- SIXTEEN -

247 16 0
                                    


Tempat yang cukup gelap dengan suasana yang menegang terdapat dua dewi cantik saling menatap diri mereka dihadapan cermin besar. Cermin yang retak dan hampir pecah. Cermin besar tanpa hiasan hanya berdiri begitu saja bersandar pada dinding.

Serpihan beberapa kaca jendela yang pecah pun memenuhi marmer putih ruangan itu. Sepertinya sempat terjadi kemarahan yang besar. Gorden yang sobek pun terlihat dalam tempat ini.

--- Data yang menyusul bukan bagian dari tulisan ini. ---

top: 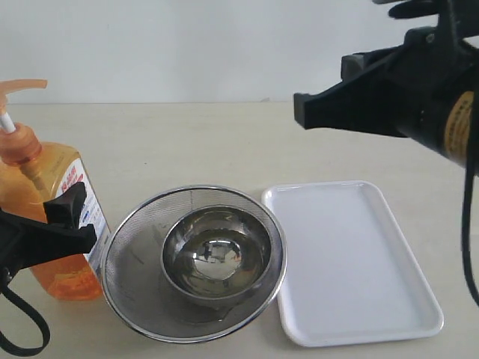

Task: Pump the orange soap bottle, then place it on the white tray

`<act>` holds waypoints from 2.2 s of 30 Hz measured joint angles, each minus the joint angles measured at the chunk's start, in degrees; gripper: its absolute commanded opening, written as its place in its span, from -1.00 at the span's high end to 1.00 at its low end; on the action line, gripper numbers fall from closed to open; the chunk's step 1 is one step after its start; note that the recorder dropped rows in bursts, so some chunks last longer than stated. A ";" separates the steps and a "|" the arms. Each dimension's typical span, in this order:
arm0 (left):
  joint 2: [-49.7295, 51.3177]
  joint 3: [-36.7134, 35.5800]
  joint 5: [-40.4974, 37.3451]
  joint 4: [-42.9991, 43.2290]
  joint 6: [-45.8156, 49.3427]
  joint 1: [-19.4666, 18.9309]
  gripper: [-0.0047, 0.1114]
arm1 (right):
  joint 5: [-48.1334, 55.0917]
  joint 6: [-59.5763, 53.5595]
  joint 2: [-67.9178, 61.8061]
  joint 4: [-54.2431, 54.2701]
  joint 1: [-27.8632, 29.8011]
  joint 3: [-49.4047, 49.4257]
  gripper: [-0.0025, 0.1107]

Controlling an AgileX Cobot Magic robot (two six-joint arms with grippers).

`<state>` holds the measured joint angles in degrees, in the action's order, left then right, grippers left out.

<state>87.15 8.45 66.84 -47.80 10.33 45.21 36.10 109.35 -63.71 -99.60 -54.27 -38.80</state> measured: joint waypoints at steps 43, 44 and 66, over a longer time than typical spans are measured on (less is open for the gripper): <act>0.00 0.00 -0.11 0.00 0.00 0.00 0.84 | -32.22 10.74 62.32 0.00 47.93 35.92 0.96; 0.00 0.00 -0.11 0.00 0.00 0.00 0.84 | -32.66 10.74 62.51 0.00 47.93 36.01 0.96; 0.00 0.00 -0.11 0.00 0.11 0.00 0.84 | -36.10 -39.53 62.46 49.89 47.93 36.01 0.96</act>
<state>87.15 8.45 66.73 -47.80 10.44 45.21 0.00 69.82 -1.25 -49.71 -6.34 -2.79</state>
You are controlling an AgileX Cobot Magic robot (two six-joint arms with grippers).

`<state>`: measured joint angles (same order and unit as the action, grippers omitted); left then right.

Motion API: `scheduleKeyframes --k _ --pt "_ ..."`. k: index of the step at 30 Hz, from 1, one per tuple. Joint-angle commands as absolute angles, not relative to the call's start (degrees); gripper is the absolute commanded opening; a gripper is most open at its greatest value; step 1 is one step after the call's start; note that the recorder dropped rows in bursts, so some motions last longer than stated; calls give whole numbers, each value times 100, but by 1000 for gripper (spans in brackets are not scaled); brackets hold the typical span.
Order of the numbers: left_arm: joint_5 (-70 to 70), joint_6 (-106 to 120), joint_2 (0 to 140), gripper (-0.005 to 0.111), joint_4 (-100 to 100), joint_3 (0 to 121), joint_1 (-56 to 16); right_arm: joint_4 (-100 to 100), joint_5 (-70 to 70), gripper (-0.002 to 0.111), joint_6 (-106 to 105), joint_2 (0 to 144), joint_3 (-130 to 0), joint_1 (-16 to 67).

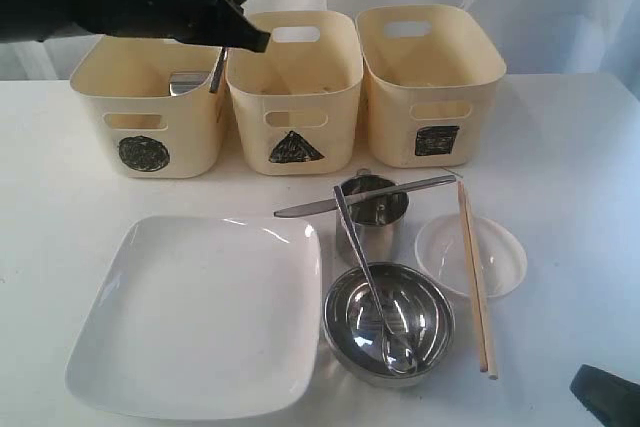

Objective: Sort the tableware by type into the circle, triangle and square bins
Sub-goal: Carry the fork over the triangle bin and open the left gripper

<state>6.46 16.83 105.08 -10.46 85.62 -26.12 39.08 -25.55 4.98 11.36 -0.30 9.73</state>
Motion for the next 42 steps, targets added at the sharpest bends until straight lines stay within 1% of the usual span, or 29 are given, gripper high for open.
scheduleKeyframes --k 1,6,12,16,22,25,27,30,31,32,34,36,39,42 --pt "1017 1671 10905 0 -1012 8949 -2602 3889 -2525 0 502 1099 0 994" --pt "1183 1295 11140 0 -1012 9383 -2602 3889 -2525 0 502 1099 0 994" --pt "1486 318 11511 0 -997 9779 -2602 3889 -2525 0 502 1099 0 994" --pt "1560 -161 11908 0 -699 9873 -2602 3889 -2525 0 502 1099 0 994" --pt "1338 -213 12166 1 -542 9873 -2602 3889 -2525 0 502 1099 0 994" --pt "1338 -213 12166 9 -542 9873 -2602 3889 -2525 0 502 1099 0 994" --pt "1323 -249 12166 22 -542 9873 -2602 3889 -2525 0 502 1099 0 994" --pt "1152 -314 12166 45 -542 9873 -2602 3889 -2525 0 502 1099 0 994" --pt "1050 -312 12166 59 -542 9873 -2602 3889 -2525 0 502 1099 0 994" --pt "1020 -312 12166 63 -542 9873 -2602 3889 -2525 0 502 1099 0 994" --pt "886 -312 12137 63 -542 9873 -2602 3889 -2525 0 502 1099 0 994" --pt "585 -300 11992 59 -542 9873 -2602 3889 -2525 0 502 1099 0 994" --pt "-294 -205 11499 55 -542 9873 -2602 3889 -2525 0 502 1099 0 994" --pt "-1195 169 11004 55 -542 9873 -2602 3889 -2525 0 502 1099 0 994"
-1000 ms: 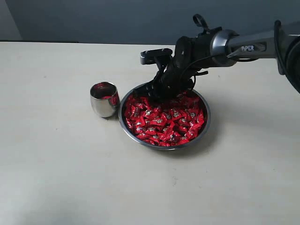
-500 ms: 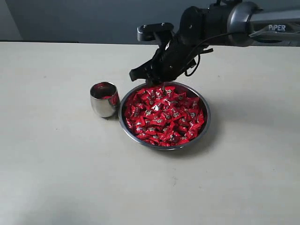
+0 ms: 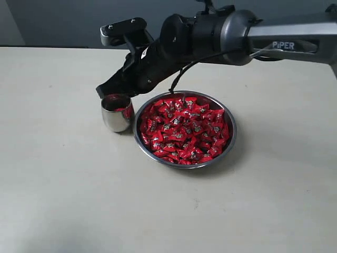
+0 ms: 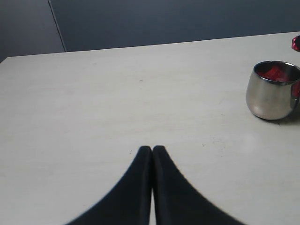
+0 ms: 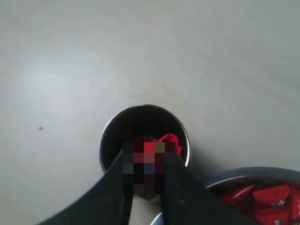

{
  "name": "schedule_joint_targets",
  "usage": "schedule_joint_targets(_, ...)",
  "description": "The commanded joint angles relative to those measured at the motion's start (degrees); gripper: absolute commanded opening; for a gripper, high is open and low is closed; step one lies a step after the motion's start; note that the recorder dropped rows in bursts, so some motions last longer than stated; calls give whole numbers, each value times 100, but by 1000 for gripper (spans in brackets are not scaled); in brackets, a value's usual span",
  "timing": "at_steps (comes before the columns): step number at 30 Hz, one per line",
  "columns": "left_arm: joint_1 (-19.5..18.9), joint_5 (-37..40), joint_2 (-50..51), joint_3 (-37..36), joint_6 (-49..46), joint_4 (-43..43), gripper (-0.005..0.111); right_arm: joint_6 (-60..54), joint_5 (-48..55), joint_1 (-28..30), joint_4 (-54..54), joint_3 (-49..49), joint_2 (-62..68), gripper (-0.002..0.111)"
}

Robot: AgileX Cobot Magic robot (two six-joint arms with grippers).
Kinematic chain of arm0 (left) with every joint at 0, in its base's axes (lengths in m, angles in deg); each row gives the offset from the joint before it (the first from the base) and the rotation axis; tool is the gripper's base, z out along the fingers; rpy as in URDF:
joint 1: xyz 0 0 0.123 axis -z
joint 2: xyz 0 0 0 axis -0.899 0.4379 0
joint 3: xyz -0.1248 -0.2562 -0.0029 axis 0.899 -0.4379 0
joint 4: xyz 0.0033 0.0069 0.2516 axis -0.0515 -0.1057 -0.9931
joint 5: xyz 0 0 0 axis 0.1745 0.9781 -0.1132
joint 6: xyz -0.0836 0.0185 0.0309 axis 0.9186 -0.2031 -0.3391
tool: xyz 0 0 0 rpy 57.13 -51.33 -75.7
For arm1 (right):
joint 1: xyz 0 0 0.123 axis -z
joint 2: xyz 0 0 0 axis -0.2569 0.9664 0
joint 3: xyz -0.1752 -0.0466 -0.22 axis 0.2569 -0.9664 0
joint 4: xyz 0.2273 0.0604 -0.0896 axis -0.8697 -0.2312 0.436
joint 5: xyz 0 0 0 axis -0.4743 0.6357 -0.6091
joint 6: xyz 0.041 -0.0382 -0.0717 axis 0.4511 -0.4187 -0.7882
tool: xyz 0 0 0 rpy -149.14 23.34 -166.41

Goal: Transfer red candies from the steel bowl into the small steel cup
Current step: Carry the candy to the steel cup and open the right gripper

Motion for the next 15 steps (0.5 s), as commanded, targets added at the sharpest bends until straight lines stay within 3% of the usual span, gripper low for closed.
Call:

Sebuah piano putih dengan kaki yang patah membuat keadaan tempat ini menjadi tambah kacau balau. Mengerikan untuk sebuah kemarahan manusia biasa.

"Siapa wanita itu!!," teriak Hannamor, wanita cantik dengan rambut yang masih menggenakan kalung berlian. Keningnya berwarna merah karena terkena beberapa serpihan kaca yang hancur.

Hannamor marah besar ketika melihat Calvaro melindungi seorang wanita di depan matanya sendiri. Dewi ini merasa tidak terima. Seorang Dewi Fortuna, dewi yang dipuja di duakan begitu saja. Manusia saja tidak akan terima jika diduakan, bagaimana dengan dewi cantik ini.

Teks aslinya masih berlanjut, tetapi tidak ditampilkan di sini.